--- EXERCISE OBJECTIVE ---
The listing below must be repeated word for word, without its pictures.
··· ENTRIES SUPPLIED ···
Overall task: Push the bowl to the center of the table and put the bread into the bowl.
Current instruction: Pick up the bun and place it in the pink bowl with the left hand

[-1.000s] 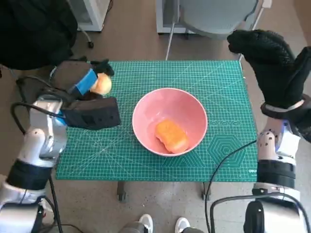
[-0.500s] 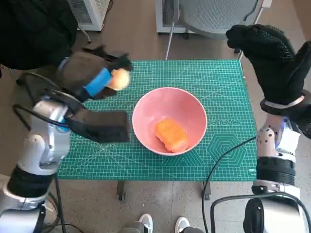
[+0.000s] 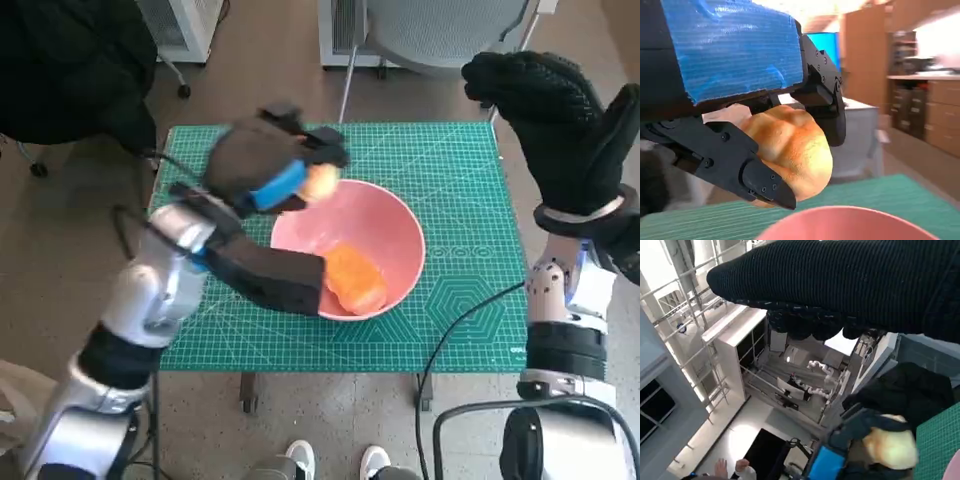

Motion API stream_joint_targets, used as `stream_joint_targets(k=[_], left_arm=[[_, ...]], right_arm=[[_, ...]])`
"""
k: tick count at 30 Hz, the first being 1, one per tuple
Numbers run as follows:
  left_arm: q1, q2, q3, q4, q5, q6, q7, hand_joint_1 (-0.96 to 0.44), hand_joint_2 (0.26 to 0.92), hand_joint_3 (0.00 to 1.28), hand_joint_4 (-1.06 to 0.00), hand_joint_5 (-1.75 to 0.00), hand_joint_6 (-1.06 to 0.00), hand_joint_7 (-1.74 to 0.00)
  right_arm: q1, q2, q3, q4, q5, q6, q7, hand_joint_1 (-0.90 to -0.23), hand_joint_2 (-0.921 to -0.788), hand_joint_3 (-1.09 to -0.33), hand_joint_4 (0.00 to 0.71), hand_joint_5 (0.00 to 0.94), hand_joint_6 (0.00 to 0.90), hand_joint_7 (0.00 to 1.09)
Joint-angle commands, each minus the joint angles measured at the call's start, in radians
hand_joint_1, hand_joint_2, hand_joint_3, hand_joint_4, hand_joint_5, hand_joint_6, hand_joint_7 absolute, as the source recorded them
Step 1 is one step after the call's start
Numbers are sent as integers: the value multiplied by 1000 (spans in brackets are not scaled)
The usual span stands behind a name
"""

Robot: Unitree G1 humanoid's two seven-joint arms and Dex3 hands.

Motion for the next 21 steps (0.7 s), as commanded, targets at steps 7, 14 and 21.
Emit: stream_joint_targets(k=[7, 14, 21], left_arm=[[-66, -49, -61, 114, 35, -45, -9, 1, 920, 32, -724, -1209, -687, -1027], [-80, -56, -91, 165, 99, -37, 0, 1, 920, 50, -662, -1213, -700, -1074], [-42, -119, -41, 169, -7, 48, -56, 1, 920, 63, -657, -1167, -668, -1159]], right_arm=[[29, -14, -17, -6, 6, 0, 13, -723, -921, -705, 241, 1, 297, 4], [37, -21, -23, -16, 4, -8, 8, -710, -921, -723, 242, 1, 296, 3], [42, -23, -28, -16, -2, -19, -7, -713, -921, -731, 242, 1, 296, 3]])
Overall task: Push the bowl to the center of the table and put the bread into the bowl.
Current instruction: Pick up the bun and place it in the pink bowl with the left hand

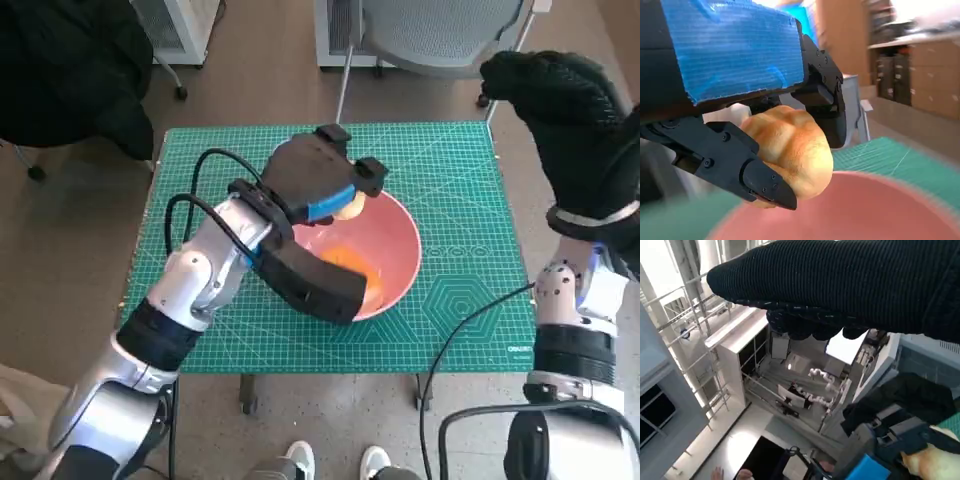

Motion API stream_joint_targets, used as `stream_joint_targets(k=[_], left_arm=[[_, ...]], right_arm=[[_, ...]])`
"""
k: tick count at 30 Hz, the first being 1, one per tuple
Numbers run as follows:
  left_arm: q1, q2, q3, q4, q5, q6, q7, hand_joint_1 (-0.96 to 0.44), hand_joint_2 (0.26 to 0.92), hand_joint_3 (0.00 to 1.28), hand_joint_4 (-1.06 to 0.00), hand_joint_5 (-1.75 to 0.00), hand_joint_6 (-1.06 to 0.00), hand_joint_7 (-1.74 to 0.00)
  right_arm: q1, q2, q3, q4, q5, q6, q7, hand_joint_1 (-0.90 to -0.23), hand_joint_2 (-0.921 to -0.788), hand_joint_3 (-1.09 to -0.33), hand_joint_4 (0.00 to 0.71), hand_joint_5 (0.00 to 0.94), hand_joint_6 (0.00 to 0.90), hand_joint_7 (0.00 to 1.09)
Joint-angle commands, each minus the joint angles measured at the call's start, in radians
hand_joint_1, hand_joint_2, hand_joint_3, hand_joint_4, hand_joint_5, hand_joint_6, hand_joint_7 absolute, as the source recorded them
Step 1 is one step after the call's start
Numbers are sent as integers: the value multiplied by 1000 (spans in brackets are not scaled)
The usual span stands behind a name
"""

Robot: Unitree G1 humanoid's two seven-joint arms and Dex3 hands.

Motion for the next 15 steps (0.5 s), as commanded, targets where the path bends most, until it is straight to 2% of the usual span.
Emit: stream_joint_targets(k=[1, 7, 12, 14, 15], left_arm=[[13, -21, 10, 7, -29, 33, -23, 1, 920, 63, -659, -1168, -664, -1160], [13, -26, 10, 48, -71, 17, -38, 1, 920, 65, -681, -1198, -641, -1133], [-4, -36, 14, 77, -114, 63, -127, 1, 921, 84, -684, -1178, -593, -1196], [-10, -35, 11, 79, -122, 88, -169, 1, 921, 185, -587, -1277, -461, -1324], [-11, -34, 11, 78, -126, 97, -183, -3, 903, 187, -521, -1148, -411, -1211]], right_arm=[[32, -4, -3, 1, -12, -6, -11, -713, -921, -732, 243, 1, 298, 4], [38, 3, 2, -4, -19, -14, -29, -714, -921, -734, 246, 2, 304, 6], [45, 4, 5, -14, -20, -13, -41, -714, -921, -734, 248, 2, 306, 7], [48, 4, 6, -17, -21, -12, -44, -714, -921, -734, 247, 2, 307, 7], [49, 3, 6, -18, -21, -12, -46, -714, -921, -734, 247, 2, 307, 7]])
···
--- EXERCISE SOLUTION ---
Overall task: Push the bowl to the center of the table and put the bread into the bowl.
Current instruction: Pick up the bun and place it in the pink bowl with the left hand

[-1.000s] 
[-0.500s] 
[+0.000s] 

Motion API stream_joint_targets, used as `stream_joint_targets(k=[_], left_arm=[[_, ...]], right_arm=[[_, ...]])`
"""
k: tick count at 30 Hz, the first being 1, one per tuple
Numbers run as follows:
  left_arm: q1, q2, q3, q4, q5, q6, q7, hand_joint_1 (-0.96 to 0.44), hand_joint_2 (0.26 to 0.92), hand_joint_3 (0.00 to 1.28), hand_joint_4 (-1.06 to 0.00), hand_joint_5 (-1.75 to 0.00), hand_joint_6 (-1.06 to 0.00), hand_joint_7 (-1.74 to 0.00)
  right_arm: q1, q2, q3, q4, q5, q6, q7, hand_joint_1 (-0.90 to -0.23), hand_joint_2 (-0.921 to -0.788), hand_joint_3 (-1.09 to -0.33), hand_joint_4 (0.00 to 0.71), hand_joint_5 (0.00 to 0.94), hand_joint_6 (0.00 to 0.90), hand_joint_7 (0.00 to 1.09)
Joint-angle commands, each minus the joint angles measured at the call's start, in radians
hand_joint_1, hand_joint_2, hand_joint_3, hand_joint_4, hand_joint_5, hand_joint_6, hand_joint_7 absolute, as the source recorded them
Step 1 is one step after the call's start
Numbers are sent as integers: the value multiplied by 1000 (spans in brackets are not scaled)
The usual span stands behind a name
"""

Robot: Unitree G1 humanoid's two seven-joint arms and Dex3 hands.

Motion for the next 21 steps (0.7 s), as commanded, targets at steps 7, 14 and 21.
Emit: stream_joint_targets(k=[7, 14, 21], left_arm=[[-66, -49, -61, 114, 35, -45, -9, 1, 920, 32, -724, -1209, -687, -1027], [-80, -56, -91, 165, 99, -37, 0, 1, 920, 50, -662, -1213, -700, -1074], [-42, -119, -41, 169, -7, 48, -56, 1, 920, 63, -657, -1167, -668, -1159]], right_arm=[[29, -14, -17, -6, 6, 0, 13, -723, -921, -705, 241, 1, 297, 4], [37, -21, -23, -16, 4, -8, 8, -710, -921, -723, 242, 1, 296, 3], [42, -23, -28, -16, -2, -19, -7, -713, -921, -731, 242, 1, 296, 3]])
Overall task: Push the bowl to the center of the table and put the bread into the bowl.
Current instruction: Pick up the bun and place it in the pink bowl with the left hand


Motion API stream_joint_targets, used as `stream_joint_targets(k=[_], left_arm=[[_, ...]], right_arm=[[_, ...]])`
"""
k: tick count at 30 Hz, the first being 1, one per tuple
Numbers run as follows:
  left_arm: q1, q2, q3, q4, q5, q6, q7, hand_joint_1 (-0.96 to 0.44), hand_joint_2 (0.26 to 0.92), hand_joint_3 (0.00 to 1.28), hand_joint_4 (-1.06 to 0.00), hand_joint_5 (-1.75 to 0.00), hand_joint_6 (-1.06 to 0.00), hand_joint_7 (-1.74 to 0.00)
  right_arm: q1, q2, q3, q4, q5, q6, q7, hand_joint_1 (-0.90 to -0.23), hand_joint_2 (-0.921 to -0.788), hand_joint_3 (-1.09 to -0.33), hand_joint_4 (0.00 to 0.71), hand_joint_5 (0.00 to 0.94), hand_joint_6 (0.00 to 0.90), hand_joint_7 (0.00 to 1.09)
Joint-angle commands, each minus the joint angles measured at the call's start, in radians
hand_joint_1, hand_joint_2, hand_joint_3, hand_joint_4, hand_joint_5, hand_joint_6, hand_joint_7 absolute, as the source recorded them
Step 1 is one step after the call's start
Numbers are sent as integers: the value multiplied by 1000 (spans in brackets are not scaled)
The usual span stands behind a name
"""

Robot: Unitree G1 humanoid's two seven-joint arms and Dex3 hands.

Motion for the next 15 steps (0.5 s), as commanded, targets where the path bends most, until it is straight to 2% of the usual span.
Emit: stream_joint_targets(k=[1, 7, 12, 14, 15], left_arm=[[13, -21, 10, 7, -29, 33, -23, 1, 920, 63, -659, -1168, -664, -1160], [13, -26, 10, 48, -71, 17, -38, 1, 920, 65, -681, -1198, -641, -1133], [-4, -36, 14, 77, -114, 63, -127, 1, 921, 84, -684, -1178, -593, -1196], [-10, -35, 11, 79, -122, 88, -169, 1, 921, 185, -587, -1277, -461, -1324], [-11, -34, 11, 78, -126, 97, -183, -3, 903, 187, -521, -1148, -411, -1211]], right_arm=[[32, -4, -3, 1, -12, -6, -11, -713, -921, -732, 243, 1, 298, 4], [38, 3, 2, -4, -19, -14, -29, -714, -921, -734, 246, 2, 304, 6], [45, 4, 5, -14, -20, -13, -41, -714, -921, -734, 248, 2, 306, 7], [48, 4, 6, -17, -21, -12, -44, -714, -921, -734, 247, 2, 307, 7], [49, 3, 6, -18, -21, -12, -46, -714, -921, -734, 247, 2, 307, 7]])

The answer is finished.